Doctrina: Es la revelación de Dios de una verdad tal como se encuentra en las escrituras sagradas.

Dogma: Es la declaración del hombre con respecto de esa verdad, expresada en un credo.

El conocimiento doctrinal protege del error: Mateo: 22:29; Galatas: 1: 6-9; 2. Timoteo: 4: 2-4.

Se dice con frecuencia que las estrellas aparecieron antes que la ciencia de la astronomía, que las flores existieron con anterioridad a la botánica, que la vida existió antes que la biología, y que Dios antes que la teología.

Ello es indudable. Mas el hombre, debido a su ignorancia concibió ideas supersticiosas con respecto a las estrellas, y el resultado fue la falsa ciencia astrología. El hombre se forjo ideas falsas con respecto a las plantas, atribuyendo les virtudes que no poseían, y el resultado fue la hechicería.

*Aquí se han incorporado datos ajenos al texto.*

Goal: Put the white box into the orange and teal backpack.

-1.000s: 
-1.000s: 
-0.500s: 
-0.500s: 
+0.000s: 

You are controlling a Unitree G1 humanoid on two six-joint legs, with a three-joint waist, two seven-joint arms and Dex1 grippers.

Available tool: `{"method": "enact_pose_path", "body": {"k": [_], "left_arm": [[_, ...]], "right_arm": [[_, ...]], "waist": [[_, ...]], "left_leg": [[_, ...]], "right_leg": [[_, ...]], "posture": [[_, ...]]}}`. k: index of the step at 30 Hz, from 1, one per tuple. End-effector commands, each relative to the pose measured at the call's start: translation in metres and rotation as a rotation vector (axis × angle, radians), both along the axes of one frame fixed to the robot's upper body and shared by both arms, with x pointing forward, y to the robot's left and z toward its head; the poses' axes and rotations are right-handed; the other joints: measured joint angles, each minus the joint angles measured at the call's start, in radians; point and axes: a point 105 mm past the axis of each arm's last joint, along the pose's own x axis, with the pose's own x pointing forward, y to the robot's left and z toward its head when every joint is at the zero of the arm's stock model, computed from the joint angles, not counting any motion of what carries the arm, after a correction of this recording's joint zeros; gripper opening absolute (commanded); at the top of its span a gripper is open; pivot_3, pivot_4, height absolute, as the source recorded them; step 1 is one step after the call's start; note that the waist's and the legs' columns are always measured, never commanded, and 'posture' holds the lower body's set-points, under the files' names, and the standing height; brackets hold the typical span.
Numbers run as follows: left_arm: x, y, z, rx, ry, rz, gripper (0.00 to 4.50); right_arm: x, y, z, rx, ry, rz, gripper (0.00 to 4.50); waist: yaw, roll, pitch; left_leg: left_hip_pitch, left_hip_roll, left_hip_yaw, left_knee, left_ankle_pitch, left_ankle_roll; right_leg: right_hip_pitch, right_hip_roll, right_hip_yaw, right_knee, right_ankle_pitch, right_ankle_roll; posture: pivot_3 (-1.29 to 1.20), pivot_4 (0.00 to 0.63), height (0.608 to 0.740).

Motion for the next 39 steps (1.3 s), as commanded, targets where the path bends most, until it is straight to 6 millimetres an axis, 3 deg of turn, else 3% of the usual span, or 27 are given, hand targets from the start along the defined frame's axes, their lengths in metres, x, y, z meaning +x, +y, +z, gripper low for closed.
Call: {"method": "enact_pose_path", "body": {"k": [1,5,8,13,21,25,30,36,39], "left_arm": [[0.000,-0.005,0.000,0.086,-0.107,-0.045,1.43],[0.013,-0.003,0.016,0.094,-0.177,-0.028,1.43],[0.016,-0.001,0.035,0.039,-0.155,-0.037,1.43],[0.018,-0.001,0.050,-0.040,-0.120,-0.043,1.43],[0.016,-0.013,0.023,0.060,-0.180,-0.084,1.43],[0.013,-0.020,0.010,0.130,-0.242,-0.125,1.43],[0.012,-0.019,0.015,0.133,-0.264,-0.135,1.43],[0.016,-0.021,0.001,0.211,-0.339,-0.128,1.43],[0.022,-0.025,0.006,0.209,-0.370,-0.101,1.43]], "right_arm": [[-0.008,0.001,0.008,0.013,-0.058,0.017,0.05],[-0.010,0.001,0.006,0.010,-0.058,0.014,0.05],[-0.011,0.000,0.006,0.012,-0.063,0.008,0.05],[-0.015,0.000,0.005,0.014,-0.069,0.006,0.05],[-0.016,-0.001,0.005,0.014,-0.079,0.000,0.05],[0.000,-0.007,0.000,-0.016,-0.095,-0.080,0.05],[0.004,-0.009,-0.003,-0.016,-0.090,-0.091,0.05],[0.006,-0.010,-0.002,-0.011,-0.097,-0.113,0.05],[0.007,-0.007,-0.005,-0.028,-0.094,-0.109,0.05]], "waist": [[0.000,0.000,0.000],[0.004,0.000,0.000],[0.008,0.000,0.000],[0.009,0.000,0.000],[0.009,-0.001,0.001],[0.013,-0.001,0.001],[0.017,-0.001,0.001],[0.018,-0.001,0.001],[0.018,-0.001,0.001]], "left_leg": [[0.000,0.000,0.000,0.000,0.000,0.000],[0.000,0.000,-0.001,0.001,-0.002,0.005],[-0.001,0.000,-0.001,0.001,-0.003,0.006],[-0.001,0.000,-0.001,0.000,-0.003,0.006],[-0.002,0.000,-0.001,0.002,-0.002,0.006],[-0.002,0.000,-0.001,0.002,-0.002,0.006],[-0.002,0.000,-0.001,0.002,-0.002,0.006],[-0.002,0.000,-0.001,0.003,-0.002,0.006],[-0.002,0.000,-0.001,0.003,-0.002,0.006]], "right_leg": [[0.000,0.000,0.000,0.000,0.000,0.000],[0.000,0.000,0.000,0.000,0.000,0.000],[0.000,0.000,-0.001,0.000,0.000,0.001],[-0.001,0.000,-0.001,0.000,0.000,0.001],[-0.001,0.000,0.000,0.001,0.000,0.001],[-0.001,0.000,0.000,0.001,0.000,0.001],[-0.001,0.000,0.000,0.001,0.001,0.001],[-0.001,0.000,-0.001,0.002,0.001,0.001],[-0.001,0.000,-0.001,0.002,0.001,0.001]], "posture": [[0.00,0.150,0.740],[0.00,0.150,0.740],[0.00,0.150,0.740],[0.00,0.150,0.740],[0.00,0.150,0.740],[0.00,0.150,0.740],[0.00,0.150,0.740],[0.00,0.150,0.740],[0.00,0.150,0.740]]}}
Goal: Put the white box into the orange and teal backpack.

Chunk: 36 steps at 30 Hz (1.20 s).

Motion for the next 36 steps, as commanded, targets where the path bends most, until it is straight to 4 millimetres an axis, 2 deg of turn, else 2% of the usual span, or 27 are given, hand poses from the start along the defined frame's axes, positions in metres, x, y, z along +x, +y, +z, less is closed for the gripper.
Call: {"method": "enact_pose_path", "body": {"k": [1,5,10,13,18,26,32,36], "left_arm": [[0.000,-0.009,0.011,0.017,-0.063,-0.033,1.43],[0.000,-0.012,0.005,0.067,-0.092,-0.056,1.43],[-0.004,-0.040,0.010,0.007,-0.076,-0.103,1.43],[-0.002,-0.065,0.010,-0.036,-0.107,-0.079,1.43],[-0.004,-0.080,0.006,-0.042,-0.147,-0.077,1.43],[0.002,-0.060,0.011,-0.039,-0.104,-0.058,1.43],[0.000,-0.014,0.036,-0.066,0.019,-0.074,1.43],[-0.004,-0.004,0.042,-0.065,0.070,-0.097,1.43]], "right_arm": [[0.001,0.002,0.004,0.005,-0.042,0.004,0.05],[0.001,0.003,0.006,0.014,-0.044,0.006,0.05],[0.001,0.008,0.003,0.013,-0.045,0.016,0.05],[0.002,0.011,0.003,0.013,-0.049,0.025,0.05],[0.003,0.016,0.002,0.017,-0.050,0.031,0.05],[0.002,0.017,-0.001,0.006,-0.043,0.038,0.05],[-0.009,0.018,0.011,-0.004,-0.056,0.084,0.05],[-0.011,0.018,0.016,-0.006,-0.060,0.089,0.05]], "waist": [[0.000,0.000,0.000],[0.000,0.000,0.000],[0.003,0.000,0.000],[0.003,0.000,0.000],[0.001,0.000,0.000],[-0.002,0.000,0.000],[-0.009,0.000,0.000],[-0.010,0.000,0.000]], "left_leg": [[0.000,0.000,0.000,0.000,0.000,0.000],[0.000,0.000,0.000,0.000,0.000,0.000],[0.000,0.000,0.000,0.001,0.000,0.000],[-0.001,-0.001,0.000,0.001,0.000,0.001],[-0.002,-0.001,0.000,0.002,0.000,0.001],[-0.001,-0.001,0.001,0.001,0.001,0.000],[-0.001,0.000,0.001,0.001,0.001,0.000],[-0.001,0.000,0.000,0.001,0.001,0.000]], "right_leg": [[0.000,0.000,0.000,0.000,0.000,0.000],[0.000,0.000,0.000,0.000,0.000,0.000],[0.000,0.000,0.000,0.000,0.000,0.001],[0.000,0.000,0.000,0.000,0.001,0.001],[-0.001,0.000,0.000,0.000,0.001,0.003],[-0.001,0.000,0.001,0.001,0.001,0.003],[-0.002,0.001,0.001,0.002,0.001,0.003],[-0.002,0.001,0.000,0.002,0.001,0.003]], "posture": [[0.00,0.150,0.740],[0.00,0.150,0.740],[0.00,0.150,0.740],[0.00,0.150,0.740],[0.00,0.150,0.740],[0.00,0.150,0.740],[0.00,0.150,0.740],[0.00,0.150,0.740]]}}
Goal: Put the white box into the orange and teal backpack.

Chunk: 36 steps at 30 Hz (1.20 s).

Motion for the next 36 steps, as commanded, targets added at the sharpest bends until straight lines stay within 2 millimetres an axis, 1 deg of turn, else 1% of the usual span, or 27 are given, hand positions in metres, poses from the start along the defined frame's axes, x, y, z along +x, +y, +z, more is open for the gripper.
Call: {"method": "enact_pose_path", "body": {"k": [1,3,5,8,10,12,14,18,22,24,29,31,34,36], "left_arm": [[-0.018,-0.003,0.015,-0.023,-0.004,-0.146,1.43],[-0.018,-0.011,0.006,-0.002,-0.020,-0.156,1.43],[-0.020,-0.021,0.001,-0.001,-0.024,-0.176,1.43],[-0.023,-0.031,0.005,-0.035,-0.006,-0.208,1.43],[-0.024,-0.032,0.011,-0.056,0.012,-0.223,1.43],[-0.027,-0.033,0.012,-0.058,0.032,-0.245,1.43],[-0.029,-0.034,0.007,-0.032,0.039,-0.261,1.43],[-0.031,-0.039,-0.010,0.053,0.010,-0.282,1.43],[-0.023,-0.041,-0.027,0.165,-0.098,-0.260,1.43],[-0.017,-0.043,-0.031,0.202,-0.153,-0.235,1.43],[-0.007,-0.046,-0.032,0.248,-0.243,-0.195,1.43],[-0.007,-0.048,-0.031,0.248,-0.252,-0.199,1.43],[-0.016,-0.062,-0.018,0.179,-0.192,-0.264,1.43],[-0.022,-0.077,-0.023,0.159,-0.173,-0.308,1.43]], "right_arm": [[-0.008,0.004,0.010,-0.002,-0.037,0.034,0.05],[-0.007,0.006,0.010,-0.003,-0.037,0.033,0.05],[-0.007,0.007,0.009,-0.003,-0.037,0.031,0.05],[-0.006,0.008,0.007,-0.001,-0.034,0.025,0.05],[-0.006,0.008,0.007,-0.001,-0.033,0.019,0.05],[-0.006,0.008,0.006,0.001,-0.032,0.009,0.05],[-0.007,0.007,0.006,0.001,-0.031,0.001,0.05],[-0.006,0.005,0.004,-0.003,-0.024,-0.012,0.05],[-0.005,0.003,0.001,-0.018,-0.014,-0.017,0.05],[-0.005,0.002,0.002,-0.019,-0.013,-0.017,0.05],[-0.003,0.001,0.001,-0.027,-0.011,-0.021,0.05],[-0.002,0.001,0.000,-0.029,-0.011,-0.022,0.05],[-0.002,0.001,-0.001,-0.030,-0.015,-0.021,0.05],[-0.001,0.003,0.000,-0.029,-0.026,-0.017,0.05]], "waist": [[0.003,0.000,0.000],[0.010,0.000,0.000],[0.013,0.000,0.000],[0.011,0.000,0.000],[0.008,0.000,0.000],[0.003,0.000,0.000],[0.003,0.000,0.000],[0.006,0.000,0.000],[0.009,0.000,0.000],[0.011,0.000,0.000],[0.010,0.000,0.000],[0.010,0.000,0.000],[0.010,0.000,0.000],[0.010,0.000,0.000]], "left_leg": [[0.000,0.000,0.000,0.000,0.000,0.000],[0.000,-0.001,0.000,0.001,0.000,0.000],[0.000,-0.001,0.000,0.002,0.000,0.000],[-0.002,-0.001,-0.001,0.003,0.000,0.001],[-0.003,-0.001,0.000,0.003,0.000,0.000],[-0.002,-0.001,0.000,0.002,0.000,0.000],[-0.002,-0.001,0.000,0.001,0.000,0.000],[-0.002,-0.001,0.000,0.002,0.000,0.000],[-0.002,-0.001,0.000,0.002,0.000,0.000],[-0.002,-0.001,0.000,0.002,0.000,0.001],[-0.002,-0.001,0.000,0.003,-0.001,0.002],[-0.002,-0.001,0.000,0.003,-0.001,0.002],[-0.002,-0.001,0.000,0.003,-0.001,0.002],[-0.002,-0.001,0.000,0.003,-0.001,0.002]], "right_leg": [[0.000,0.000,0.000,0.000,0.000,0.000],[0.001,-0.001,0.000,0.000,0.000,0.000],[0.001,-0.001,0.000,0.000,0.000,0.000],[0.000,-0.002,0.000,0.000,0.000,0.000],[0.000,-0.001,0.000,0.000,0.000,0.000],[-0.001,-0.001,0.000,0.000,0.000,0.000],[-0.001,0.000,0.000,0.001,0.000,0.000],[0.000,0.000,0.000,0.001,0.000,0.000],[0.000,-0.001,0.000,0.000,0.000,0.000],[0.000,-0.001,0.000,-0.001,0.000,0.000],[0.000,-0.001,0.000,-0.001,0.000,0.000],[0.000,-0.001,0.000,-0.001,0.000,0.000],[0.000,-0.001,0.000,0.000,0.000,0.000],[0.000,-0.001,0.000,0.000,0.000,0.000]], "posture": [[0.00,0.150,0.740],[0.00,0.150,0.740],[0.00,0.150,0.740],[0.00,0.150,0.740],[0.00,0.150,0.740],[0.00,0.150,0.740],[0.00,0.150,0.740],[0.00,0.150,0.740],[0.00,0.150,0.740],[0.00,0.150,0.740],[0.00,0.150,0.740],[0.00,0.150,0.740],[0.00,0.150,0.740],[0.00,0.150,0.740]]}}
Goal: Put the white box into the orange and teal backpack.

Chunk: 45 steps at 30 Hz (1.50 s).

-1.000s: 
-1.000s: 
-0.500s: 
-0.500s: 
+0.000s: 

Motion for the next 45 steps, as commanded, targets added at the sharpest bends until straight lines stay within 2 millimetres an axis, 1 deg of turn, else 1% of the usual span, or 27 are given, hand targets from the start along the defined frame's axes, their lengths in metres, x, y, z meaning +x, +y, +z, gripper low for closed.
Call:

El hombre por su ceguera se formo ideas erróneas de Dios, y el resultado fue el paganismo con su secuela de supersticiones y corrupción.

Empero vino la astronomía sustentando principios correctos con referencia a los cuerpos celestes, poniendo al descubierto los errores de la astrología; apareció la botánica con informaciones correctas relativas a las plantas, sacando a la luz los errores de la hechicería.

De igual manera las doctrinas de la Biblia ponen al descubierto las ideas falsas con respecto a Dios y sus caminos.

“Que nadie piense que un error doctrinario es un mal practico insignificante”, declaro en cierta oportunidad el famoso Teólogo D. C. Hodge. Y añadió:

“Ningún camino a la perdición ha sido mas transitado que el de la doctrina falsa. EL ERROR ES CORAZA SOBRE LA CONCIENCIA, Y VENDA SOBRE LOS OJOS”.